At this point, I can’t resist a plug for the Sieve of Eratosthenes. Eratosthenes was a Greek mathematician born in 276 BC. He was the third chief librarian of the Great Library of Alexandria. And, he liked to sort, or sieve, things. His sieve of numbers is a way to identify all the prime numbers. A prime number is a number which is only divisible by the number 1 and itself (“1”, as the very first number and the start of it all, is so special that it is considered much more than a prime number). The neat thing about prime numbers is that there is no known equation or formula to calculate them. You have to sort them by brute force (not me, someone on the Internet used the phrase “brute force”), using a procedure, or algorithm, like Eratosthenes’ sieve, as opposed to an equation or formula.
This how Eratosthenes did it and you can too.
You start with a list of numbers (as many as you want, but let’s use 1-100 to start). Cross out 1 because it is not a prime number, next circle 2 (this is the first prime number) and cross out all remaining numbers on the list that can be divided by 2 which are all the even or whole numbers so you are left with only odd numbers (yes, prime numbers are all odd except 2 – one commenter referred to them as “meddlesome troublemakers”), next circle 3 as the second prime number and cross out all remaining numbers that can be divided by 3 (you now have 2 and 3 as prime numbers), the next remaining number not crossed out is 5 so circle it as prime and cross out all numbers divisible by 5 that have not already been crossed out (you now have 2, 3 and 5 as prime numbers), the next number not crossed out is 7 so circle it as prime and knock out all numbers divisible by 7 that haven’t been X’d out yet. At this point, for 1-100, you have beaten out by brute force that 2, 3, 5 & 7 are prime numbers. To find more numbers, you add more numbers in the sequence, say 1-500, and keep going — you can go four more steps and find that 11, 13, 17 and 19 are also primes. Keep going if you want to find all primes, but it will take all time. Don’t worry, there are algorithms on the Internet that have already identified primes quite a way up there.
Whew! At this point, I think you can see that Eratosthenes was a very persistent guy.
Why, primes, you ask? As you have just seen, the simple answer is that they are difficult to find. You can only find a prime in one direction – you can’t back track easily. And, it is difficult to use or manipulate a prime – they are only divisible by one and themselves. So, if you want to hide things and make it difficult to find them, you may be able to hide them in prime numbers and programs or codes that use prime numbers. Also, if you have a lot of computing power and an Eratosthenes persistence, you might be able to use a prime approach to develop a unique way to sort through an incredible jumble of data by using little prime windows to look and move things with similar properties. Don’t tell anyone, but this might be what your Internet search engine just did. Shhhh, now, we don’t want this to get out.
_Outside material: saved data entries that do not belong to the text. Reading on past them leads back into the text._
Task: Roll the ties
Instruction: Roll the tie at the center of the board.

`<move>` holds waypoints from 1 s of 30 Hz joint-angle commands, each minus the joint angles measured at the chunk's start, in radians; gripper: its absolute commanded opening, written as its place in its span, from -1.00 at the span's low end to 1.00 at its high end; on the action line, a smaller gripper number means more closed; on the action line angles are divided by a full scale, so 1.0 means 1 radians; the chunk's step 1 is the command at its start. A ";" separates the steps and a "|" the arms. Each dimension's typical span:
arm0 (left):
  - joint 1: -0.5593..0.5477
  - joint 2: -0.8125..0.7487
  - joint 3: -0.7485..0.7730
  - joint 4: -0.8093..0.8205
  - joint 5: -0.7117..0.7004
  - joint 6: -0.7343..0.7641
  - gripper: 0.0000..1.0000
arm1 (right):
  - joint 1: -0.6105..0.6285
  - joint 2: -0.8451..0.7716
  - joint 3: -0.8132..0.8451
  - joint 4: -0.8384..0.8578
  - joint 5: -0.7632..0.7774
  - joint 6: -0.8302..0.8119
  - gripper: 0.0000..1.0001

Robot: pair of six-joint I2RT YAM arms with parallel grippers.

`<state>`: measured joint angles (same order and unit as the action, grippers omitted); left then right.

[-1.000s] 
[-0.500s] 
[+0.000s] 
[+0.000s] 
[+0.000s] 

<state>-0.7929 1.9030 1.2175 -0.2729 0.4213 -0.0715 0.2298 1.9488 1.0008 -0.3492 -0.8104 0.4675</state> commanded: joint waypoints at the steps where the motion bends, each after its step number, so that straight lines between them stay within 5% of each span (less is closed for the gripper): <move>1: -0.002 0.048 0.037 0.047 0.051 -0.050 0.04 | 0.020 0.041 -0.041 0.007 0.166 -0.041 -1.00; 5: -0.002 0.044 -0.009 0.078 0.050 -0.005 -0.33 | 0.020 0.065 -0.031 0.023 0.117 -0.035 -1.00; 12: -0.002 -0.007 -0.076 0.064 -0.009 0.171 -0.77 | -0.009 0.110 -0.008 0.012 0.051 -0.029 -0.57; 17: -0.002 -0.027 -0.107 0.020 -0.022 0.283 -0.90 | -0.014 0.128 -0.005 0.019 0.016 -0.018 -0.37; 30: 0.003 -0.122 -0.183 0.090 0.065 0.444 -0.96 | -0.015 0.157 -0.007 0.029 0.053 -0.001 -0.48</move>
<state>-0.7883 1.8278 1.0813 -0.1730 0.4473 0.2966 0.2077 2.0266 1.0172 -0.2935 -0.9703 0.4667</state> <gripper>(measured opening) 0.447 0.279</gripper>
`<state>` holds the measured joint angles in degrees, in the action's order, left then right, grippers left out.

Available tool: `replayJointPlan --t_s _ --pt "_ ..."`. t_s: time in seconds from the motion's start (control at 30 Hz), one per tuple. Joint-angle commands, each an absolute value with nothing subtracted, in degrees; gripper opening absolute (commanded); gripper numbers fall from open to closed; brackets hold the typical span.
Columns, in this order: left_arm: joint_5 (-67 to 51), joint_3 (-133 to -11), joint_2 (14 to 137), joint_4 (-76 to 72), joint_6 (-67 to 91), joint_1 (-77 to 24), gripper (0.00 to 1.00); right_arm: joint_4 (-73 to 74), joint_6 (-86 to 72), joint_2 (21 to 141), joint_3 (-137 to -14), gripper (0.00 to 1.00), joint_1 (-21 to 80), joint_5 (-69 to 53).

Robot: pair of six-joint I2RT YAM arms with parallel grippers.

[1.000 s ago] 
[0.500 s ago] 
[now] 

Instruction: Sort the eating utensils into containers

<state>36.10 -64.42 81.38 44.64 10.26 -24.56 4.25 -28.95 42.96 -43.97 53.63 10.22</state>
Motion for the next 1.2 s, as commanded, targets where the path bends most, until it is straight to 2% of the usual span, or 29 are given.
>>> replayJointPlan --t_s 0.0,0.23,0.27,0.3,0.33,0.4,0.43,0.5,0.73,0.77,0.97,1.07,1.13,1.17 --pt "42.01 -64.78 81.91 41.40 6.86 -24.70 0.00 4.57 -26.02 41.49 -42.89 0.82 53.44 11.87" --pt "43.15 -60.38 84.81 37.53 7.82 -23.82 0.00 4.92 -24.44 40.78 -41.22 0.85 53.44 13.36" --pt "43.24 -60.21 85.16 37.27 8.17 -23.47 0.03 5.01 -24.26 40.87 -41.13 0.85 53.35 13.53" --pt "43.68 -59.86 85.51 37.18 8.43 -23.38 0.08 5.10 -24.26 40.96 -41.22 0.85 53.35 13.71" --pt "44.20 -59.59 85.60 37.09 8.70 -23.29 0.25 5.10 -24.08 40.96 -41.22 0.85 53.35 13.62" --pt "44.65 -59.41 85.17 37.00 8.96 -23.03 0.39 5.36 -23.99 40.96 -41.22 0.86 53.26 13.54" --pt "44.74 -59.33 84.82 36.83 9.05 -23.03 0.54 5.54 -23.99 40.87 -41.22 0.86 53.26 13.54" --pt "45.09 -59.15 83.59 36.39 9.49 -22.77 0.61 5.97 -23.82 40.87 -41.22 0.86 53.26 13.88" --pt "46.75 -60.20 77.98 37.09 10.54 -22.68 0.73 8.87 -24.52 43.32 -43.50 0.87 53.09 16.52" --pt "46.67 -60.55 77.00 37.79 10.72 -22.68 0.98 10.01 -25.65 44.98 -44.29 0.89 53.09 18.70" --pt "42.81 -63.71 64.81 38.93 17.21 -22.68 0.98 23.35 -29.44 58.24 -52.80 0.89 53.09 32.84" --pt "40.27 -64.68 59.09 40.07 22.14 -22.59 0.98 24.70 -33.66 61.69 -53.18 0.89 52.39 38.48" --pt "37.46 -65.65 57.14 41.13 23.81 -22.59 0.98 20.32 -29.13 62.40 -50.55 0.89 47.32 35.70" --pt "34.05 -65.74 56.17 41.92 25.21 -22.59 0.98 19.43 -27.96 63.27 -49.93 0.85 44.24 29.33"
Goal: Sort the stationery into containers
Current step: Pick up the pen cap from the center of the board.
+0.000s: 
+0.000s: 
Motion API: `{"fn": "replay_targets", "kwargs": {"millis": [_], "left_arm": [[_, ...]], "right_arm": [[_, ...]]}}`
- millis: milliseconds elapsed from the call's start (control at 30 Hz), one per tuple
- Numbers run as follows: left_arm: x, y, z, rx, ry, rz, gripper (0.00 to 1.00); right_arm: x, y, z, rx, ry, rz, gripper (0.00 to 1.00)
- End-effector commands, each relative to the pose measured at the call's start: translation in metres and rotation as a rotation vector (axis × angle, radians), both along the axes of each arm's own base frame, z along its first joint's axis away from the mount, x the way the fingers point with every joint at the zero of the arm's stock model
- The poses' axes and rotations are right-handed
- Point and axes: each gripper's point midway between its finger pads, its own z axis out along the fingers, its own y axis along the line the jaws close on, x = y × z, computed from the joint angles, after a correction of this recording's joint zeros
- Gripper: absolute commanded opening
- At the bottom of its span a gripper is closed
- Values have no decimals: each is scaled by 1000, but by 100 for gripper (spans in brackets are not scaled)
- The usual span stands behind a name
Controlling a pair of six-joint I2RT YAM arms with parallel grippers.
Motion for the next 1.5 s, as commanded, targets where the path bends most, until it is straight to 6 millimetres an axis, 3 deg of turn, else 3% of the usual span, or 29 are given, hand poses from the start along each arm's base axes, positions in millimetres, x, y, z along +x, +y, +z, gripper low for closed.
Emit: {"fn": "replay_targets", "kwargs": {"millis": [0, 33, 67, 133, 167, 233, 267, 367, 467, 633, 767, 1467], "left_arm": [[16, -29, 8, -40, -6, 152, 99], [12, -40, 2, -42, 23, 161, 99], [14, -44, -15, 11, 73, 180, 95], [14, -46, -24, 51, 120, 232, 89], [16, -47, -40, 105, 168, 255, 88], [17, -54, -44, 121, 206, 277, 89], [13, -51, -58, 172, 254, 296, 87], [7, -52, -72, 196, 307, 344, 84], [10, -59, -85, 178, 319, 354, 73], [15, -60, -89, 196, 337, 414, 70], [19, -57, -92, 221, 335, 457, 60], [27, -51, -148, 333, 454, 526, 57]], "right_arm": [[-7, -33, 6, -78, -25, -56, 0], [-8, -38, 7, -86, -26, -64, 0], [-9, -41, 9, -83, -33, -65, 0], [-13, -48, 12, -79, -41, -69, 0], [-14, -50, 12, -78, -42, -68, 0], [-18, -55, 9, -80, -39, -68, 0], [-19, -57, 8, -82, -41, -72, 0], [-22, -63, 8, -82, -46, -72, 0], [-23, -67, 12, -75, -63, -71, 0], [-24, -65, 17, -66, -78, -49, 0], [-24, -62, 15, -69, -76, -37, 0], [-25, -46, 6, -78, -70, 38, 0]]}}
We do want the next Mary story to get out. She should arrive tomorrow morning, right here, in just 1 day – a unique number “1” for a unique lady and her very special story. Don’t miss it.
See you tomorrow,
Grandpa Jim
PS: I love it that my 7 & 17 and Mary’s 13 (for tomorrow’s date) are Eratosthenes prime numbers. All together, the three numbers add to 37, which is another prime number. I view this as a propitious and favorable numerical conjunction or alignment, and I hope you will too.
PPS: And, 7 & 11 from yesterday’s post are also prime numbers, and the granddaughters of those ages heard the first storytold version of tomorrow’s story. It’s getting even better.